At some point since her last bout of chemo, malignant cancer cells spread to my mum’s hip bone and her spinal cord. Her bones are crumbling, she has too much calcium in her bloodstream and she’s in constant pain. She’s constipated and losing bladder control. In short, Mum’s forty-year-old body has completely turned against her.
She is dying.
How could I have not seen this? I’m so stupid! Am I that self-centred? It had struck me as a little odd that she was still looking so pale and skinny, but I allowed myself to believe it was just another cold, that it was all totally normal for her to be so frail. I pushed it under a mental rug. I didn’t want to see it. I pretended.

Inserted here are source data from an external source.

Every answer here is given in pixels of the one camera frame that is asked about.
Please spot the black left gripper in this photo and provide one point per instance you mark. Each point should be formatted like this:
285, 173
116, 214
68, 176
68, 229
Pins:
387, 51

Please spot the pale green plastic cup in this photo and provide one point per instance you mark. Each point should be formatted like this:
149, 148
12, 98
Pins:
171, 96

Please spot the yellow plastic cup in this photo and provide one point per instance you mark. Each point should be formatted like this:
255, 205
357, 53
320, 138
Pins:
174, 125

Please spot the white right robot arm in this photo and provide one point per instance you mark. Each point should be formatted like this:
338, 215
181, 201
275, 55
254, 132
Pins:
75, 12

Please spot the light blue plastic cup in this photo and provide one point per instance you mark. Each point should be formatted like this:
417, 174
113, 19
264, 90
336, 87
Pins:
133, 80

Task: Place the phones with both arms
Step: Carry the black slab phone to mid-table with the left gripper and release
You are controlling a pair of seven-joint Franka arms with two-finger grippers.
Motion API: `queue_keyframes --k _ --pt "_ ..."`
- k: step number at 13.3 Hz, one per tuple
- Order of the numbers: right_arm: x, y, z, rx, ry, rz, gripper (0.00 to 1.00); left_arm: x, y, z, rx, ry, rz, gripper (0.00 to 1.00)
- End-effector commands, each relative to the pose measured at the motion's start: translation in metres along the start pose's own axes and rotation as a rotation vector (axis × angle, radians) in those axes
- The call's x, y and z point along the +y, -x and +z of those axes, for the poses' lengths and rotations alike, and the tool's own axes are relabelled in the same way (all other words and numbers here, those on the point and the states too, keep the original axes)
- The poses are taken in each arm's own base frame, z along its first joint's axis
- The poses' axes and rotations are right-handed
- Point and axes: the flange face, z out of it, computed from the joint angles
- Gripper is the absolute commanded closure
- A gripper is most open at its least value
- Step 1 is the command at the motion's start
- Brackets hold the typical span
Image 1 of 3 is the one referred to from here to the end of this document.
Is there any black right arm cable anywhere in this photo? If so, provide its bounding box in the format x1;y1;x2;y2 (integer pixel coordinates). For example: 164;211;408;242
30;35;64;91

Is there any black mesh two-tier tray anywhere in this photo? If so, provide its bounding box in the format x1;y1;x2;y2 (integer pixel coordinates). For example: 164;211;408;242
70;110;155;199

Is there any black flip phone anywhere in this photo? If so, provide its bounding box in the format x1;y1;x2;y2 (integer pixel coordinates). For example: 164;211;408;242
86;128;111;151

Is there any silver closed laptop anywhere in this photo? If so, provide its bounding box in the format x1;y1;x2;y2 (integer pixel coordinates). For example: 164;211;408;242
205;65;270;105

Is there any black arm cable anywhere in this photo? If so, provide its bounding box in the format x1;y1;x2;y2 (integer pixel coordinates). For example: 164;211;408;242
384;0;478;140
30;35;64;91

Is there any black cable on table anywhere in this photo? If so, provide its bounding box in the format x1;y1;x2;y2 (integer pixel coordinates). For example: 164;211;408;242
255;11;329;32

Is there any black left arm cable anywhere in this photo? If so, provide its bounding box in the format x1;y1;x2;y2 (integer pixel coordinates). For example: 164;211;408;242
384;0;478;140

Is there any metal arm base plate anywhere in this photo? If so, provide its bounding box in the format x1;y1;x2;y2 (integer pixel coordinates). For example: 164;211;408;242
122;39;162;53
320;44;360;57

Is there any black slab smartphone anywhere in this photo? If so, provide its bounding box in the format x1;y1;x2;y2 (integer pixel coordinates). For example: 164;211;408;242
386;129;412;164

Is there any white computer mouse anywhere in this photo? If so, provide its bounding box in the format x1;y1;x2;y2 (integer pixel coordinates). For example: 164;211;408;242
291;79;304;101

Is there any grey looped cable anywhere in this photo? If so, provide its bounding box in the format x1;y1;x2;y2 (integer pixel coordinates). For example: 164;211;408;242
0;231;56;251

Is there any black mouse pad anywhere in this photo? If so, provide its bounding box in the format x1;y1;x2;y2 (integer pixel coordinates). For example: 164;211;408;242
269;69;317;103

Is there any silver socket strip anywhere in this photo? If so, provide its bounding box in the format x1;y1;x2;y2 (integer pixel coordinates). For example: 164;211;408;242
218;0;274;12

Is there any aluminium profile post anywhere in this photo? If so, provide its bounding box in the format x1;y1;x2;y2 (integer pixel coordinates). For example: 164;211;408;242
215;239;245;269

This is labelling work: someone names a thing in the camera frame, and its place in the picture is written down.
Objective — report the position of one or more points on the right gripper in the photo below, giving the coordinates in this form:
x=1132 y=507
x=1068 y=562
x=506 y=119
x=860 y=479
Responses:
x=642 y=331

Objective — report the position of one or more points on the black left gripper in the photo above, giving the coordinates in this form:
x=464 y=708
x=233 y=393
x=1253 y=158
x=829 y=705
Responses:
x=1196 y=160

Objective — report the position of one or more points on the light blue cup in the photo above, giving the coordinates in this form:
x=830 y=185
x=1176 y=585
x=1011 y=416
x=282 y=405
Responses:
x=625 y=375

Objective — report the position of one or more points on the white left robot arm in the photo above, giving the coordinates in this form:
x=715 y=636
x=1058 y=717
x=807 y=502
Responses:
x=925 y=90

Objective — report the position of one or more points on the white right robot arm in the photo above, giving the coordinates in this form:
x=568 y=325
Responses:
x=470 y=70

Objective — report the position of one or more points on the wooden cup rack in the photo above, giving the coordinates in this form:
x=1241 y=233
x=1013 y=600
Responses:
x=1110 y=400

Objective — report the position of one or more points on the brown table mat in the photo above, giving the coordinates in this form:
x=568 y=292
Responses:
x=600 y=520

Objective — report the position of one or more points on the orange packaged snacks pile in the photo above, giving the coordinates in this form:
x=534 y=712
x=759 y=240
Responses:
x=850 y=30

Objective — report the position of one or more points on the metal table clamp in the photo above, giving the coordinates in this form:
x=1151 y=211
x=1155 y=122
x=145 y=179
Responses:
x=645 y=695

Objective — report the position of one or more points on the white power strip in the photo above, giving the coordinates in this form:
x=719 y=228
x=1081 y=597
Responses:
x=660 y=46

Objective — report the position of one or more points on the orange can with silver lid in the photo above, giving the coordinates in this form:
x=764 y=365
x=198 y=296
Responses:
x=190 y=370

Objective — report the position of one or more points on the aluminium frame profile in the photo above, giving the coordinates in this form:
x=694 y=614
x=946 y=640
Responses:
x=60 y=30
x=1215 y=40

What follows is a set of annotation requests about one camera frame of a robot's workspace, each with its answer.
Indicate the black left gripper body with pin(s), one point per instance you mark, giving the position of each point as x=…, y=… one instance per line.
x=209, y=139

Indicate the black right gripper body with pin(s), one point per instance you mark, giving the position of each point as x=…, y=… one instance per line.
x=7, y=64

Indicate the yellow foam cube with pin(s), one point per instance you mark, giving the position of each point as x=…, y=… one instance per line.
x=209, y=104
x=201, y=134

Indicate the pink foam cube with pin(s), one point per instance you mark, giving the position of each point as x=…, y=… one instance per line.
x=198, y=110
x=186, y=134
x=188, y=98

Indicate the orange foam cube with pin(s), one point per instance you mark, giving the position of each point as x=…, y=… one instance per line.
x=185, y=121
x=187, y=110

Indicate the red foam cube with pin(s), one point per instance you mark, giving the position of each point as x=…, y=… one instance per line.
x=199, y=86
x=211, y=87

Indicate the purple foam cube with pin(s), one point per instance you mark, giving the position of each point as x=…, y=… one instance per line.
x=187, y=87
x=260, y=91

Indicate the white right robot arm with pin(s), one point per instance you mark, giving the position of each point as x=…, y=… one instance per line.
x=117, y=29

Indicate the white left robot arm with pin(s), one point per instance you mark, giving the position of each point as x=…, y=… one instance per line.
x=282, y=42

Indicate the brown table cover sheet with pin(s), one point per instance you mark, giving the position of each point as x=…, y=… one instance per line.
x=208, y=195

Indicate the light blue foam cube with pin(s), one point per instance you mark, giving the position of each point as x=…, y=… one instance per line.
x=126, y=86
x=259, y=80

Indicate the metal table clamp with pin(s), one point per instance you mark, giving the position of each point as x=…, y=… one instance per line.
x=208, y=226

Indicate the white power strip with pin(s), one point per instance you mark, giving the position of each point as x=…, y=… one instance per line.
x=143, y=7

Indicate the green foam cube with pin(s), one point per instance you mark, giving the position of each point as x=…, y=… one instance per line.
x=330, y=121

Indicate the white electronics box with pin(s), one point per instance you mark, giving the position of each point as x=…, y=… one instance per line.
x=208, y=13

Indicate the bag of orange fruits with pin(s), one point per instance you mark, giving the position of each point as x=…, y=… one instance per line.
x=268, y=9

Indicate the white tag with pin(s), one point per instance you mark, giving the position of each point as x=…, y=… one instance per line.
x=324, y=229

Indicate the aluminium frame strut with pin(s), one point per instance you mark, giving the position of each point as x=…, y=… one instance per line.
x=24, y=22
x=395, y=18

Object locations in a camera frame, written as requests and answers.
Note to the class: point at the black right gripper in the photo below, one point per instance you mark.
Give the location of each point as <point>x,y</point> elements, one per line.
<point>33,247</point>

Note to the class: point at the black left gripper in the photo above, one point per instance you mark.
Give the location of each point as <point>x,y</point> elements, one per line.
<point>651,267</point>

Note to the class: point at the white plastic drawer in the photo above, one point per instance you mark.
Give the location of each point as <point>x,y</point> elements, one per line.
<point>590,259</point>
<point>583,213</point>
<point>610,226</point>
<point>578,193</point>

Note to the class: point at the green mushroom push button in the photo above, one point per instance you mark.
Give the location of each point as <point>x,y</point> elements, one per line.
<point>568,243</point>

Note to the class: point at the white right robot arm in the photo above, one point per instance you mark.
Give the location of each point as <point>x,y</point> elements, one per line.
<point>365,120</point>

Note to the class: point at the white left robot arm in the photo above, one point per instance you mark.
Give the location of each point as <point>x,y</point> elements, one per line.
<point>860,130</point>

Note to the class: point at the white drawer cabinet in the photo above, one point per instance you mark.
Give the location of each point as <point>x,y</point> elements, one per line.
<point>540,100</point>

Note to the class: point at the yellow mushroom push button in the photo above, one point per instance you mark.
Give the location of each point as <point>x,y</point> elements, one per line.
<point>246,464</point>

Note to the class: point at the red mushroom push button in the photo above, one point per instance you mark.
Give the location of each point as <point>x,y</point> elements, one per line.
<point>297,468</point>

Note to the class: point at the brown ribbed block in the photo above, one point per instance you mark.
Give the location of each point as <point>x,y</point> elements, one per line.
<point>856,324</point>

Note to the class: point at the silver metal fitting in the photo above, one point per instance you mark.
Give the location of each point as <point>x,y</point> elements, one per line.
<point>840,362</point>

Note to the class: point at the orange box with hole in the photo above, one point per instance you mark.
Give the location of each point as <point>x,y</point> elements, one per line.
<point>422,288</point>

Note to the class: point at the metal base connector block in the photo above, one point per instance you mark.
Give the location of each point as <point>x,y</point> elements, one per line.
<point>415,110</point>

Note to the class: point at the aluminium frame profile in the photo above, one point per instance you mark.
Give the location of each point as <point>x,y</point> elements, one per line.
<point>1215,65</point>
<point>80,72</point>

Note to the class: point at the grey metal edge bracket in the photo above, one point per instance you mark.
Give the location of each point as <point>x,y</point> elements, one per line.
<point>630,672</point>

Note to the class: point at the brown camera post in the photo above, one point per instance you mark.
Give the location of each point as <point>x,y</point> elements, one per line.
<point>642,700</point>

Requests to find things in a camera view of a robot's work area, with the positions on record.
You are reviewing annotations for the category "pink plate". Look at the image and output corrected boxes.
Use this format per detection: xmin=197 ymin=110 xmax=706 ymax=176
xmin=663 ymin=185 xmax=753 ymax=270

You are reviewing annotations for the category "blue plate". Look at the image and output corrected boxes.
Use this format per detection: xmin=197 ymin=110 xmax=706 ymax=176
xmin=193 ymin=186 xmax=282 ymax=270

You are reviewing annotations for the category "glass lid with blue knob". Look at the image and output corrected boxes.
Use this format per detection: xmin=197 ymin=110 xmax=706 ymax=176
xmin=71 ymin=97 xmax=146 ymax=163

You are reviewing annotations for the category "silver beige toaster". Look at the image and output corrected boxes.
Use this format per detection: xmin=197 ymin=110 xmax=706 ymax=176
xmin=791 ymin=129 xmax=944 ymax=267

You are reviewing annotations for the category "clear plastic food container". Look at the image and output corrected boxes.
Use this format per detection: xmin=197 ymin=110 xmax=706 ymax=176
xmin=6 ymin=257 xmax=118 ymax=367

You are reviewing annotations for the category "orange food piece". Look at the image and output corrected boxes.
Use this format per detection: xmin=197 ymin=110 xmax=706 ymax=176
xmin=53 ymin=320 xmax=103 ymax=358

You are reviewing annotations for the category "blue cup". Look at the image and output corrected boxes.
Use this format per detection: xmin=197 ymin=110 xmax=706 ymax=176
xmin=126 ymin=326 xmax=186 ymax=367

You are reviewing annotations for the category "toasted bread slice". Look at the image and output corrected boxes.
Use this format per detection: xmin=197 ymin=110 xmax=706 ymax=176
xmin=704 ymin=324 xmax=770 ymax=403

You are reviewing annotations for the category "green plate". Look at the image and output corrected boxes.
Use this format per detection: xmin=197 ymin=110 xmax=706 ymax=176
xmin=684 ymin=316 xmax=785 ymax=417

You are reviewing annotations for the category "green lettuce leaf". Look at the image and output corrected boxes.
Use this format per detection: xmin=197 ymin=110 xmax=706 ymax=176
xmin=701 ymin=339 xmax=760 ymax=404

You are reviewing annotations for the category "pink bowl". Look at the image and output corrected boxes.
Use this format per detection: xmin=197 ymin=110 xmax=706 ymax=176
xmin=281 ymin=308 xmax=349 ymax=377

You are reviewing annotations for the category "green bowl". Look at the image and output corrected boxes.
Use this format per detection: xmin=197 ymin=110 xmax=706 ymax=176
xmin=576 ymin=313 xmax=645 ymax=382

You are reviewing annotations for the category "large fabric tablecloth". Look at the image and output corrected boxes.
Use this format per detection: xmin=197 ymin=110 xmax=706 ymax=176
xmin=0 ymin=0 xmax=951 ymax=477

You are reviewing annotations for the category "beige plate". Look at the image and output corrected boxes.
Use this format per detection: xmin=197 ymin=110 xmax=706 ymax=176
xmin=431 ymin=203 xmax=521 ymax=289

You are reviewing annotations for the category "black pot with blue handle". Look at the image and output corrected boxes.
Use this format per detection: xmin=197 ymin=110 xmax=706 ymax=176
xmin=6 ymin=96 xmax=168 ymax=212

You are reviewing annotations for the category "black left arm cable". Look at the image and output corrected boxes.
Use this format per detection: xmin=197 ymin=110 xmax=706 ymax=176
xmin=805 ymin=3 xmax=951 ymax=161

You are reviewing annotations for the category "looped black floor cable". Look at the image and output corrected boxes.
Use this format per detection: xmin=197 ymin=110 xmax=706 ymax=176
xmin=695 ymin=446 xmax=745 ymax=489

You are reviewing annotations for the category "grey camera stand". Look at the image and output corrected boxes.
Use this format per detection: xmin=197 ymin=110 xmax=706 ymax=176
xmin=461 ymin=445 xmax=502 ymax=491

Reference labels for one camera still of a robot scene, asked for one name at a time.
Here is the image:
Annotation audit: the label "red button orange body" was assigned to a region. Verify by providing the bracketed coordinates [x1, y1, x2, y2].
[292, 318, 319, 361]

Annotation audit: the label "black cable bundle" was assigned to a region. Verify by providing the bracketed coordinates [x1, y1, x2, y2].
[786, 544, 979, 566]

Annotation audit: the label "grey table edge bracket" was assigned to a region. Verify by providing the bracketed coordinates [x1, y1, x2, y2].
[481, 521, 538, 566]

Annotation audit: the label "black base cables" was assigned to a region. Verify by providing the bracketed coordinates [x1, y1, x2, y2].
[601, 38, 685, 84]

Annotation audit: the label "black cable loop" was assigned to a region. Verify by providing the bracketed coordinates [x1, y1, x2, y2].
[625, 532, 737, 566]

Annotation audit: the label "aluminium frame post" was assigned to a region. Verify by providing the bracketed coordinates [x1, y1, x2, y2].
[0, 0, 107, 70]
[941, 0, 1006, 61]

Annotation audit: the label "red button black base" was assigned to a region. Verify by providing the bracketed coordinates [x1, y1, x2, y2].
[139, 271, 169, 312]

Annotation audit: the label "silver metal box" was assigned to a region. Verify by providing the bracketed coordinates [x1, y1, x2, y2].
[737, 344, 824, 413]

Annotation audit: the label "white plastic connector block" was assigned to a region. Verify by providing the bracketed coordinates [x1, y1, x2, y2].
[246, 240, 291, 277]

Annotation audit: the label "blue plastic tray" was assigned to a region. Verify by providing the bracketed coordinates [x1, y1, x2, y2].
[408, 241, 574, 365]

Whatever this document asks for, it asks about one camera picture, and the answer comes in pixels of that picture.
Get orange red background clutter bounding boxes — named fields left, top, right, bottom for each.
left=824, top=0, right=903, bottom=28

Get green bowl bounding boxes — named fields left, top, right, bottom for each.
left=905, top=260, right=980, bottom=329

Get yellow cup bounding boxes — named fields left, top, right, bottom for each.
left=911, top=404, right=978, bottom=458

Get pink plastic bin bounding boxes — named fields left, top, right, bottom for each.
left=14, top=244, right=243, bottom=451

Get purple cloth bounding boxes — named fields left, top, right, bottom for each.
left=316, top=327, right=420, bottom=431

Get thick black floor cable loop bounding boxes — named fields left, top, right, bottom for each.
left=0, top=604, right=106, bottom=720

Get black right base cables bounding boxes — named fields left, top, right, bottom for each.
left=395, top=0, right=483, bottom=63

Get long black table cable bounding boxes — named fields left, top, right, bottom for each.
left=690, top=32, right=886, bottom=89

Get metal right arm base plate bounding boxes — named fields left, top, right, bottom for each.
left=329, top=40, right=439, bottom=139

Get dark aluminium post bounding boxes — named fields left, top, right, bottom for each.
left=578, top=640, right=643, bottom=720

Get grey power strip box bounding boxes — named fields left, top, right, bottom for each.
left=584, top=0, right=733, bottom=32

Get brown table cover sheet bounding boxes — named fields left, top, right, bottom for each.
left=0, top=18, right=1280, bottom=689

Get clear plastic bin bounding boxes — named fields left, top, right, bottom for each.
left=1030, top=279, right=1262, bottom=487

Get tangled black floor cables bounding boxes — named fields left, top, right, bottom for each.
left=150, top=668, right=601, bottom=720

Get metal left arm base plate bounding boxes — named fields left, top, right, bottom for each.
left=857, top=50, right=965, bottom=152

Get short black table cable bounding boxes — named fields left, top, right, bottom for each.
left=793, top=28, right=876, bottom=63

The hospital kept her in on the Tuesday night, but Margot brought her home the next day. She spent the rest of half-term week in bed or hobbling around with a crutch. Her hips are breaking up. It’s too awful to think about for long.
I throw myself into being a perfect little nurse. I pull up carrots and parsnips and cabbages from the vegetable patch to make broth. I get Margot to kill and pluck the chicken. You have to draw a line somewhere, right? I read to her and help her to the bathroom. At least now I know the truth I can help, reverting back into nurse mode. It’s babyish, but I suppose a part of me thinks if I take good enough care of her she might not … well, die.
Margot and I … cooperate, I guess. For Mum’s sake. We’re finally on the same page. I can play nice if she can. All the days roll into one. I make up an excuse to skip Danny’s Halloween night, and, before I know it, it’s Sunday and I haven’t even started my holiday assignments. ‘I’ll get Margot to write you a note,’ Mum says from under a blanket on the sofa. ‘Christ, Fliss, I’ve written you excuse letters for less. You once had a period every week for a month so you didn’t have to do swimming.’